# [Records for this exercise]
+ + + + +
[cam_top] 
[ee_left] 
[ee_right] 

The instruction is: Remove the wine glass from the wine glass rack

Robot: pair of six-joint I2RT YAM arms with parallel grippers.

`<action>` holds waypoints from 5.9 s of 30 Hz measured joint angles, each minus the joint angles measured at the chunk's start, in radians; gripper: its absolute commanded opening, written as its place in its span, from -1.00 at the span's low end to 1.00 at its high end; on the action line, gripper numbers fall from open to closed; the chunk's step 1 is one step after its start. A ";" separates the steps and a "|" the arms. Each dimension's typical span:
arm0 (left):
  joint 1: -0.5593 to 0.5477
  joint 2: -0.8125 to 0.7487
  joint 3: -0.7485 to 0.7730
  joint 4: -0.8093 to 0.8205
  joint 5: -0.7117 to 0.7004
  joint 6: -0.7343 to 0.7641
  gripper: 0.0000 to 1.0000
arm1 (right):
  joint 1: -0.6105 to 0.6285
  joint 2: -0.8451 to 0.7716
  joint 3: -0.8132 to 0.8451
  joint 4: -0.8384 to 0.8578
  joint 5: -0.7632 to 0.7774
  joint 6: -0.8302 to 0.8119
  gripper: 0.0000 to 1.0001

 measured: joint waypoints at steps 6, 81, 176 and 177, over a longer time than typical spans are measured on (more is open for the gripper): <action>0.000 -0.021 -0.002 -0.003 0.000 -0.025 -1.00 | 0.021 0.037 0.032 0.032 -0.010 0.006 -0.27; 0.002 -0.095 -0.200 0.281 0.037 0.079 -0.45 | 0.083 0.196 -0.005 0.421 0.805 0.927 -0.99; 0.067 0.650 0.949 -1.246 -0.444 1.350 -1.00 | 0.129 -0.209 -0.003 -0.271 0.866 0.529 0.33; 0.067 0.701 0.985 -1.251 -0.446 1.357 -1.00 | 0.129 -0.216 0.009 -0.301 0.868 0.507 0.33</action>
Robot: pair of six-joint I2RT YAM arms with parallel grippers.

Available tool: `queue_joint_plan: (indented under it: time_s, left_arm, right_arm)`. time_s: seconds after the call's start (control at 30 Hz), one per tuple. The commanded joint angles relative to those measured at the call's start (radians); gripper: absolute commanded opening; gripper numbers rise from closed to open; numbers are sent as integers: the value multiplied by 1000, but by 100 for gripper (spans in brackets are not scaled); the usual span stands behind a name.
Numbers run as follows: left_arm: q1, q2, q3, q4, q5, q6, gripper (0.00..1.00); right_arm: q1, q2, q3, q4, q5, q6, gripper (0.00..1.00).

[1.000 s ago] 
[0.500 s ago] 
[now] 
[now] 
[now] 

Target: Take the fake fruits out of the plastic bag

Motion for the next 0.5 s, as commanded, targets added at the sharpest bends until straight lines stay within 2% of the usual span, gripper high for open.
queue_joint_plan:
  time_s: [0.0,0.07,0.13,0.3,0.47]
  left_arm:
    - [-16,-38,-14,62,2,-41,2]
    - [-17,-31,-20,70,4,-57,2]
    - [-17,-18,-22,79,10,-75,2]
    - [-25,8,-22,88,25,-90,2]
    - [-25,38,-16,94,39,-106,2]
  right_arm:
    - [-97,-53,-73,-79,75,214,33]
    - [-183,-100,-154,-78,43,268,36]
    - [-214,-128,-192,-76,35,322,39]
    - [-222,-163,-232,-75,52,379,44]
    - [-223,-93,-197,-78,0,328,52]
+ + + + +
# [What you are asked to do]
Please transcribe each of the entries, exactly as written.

# [Solution to the exercise]
[cam_top] 
[ee_left] 
[ee_right] 

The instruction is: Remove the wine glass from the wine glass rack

Robot: pair of six-joint I2RT YAM arms with parallel grippers.

`<action>` holds waypoints from 5.9 s of 30 Hz measured joint angles, each minus the joint angles measured at the chunk's start, in radians; gripper: its absolute commanded opening, written as its place in its span, from -1.00 at the span's low end to 1.00 at its high end; on the action line, gripper numbers fall from open to closed; the chunk's step 1 is one step after its start. A ";" separates the steps and a "|" the arms. Each dimension's typical span:
arm0 (left):
  joint 1: -0.5593 to 0.5477
  joint 2: -0.8125 to 0.7487
  joint 3: -0.7485 to 0.7730
  joint 4: -0.8093 to 0.8205
  joint 5: -0.7117 to 0.7004
  joint 6: -0.7343 to 0.7641
  gripper: 0.0000 to 1.0000
arm1 (right):
  joint 1: -0.6105 to 0.6285
  joint 2: -0.8451 to 0.7716
  joint 3: -0.8132 to 0.8451
  joint 4: -0.8384 to 0.8578
  joint 5: -0.7632 to 0.7774
  joint 6: -0.8302 to 0.8119
  gripper: 0.0000 to 1.0001

 measured: joint waypoints at steps 6, 81, 176 and 177, over a longer time than typical spans are measured on (more is open for the gripper): <action>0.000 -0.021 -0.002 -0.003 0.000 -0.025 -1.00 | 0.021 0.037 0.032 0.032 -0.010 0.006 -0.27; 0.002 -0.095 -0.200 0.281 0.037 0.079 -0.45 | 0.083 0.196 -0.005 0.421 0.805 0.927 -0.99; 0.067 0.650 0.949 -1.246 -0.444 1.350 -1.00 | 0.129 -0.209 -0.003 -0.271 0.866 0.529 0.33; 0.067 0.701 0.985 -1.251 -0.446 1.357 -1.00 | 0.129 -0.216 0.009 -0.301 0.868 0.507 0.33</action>
Robot: pair of six-joint I2RT YAM arms with parallel grippers.

Available tool: `queue_joint_plan: (indented under it: time_s, left_arm, right_arm)`. time_s: seconds after the call's start (control at 30 Hz), one per tuple. The commanded joint angles relative to those measured at the call's start (radians); gripper: absolute commanded opening; gripper numbers rise from closed to open; numbers are sent as integers: the value multiplied by 1000, but by 100 for gripper (spans in brackets are not scaled); the usual span stands behind a name.
Numbers run as follows: left_arm: q1, q2, q3, q4, q5, q6, gripper (0.00..1.00); right_arm: q1, q2, q3, q4, q5, q6, gripper (0.00..1.00).

[1.000 s ago] 
[0.500 s ago] 
[now] 
[now] 
[now] 

Target: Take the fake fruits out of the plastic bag

Motion for the next 0.5 s, as commanded, targets added at the sharpest bends until straight lines stay within 2% of the usual span, gripper high for open.
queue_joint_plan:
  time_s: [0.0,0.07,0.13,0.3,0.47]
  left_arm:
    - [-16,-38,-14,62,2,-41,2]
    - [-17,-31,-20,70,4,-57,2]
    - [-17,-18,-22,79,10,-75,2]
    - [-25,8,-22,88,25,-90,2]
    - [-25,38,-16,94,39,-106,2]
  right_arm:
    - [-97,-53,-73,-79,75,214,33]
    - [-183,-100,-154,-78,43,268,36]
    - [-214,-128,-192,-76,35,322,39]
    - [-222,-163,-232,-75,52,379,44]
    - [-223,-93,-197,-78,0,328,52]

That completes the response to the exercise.